### [Material provided]
Content starts
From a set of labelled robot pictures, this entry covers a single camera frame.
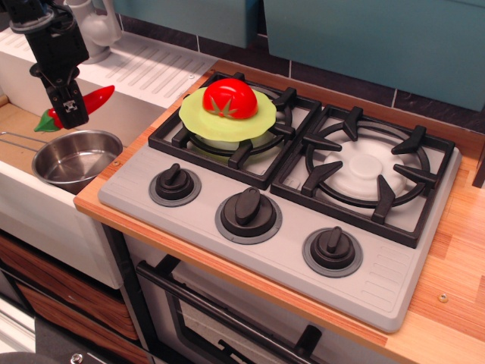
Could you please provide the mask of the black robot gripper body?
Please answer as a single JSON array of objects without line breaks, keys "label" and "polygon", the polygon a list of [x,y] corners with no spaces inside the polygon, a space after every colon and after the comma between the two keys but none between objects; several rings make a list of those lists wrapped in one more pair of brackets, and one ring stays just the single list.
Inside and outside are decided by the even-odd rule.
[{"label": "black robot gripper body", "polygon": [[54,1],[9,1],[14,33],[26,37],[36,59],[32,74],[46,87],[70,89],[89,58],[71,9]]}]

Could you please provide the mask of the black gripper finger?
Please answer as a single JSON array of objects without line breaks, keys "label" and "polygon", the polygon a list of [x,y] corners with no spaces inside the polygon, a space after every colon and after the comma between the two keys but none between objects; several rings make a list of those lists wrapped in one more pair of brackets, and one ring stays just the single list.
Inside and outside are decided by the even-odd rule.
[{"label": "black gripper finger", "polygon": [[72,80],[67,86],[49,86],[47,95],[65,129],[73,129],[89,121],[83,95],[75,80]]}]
Content ends
Content starts
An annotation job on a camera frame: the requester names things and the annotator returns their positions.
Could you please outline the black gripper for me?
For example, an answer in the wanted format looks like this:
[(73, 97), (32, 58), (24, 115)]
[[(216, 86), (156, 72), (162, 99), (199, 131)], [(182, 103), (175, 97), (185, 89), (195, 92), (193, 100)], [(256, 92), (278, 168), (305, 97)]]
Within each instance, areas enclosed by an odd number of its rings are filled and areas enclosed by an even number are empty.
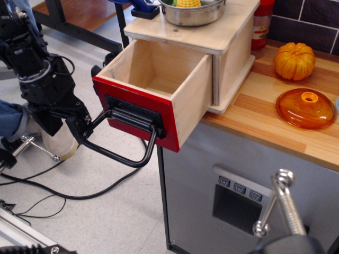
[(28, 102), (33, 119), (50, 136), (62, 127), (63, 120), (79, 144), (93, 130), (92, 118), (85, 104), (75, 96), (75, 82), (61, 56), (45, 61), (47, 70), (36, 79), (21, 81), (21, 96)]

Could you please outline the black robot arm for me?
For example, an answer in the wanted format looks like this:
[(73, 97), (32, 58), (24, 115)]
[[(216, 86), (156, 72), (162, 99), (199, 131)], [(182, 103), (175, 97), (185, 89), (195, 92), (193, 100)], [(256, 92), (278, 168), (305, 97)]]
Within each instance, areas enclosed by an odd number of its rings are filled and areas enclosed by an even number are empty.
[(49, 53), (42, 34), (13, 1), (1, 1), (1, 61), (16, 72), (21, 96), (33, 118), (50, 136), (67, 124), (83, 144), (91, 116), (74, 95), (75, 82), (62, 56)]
Content ends
### [What to work on]
Provide every line from the material that contains the word "frame".

### [Task solution]
From a set of labelled robot pictures, this entry covers a single camera frame.
An annotation job on a camera frame: the requester names things and the annotator returns their positions.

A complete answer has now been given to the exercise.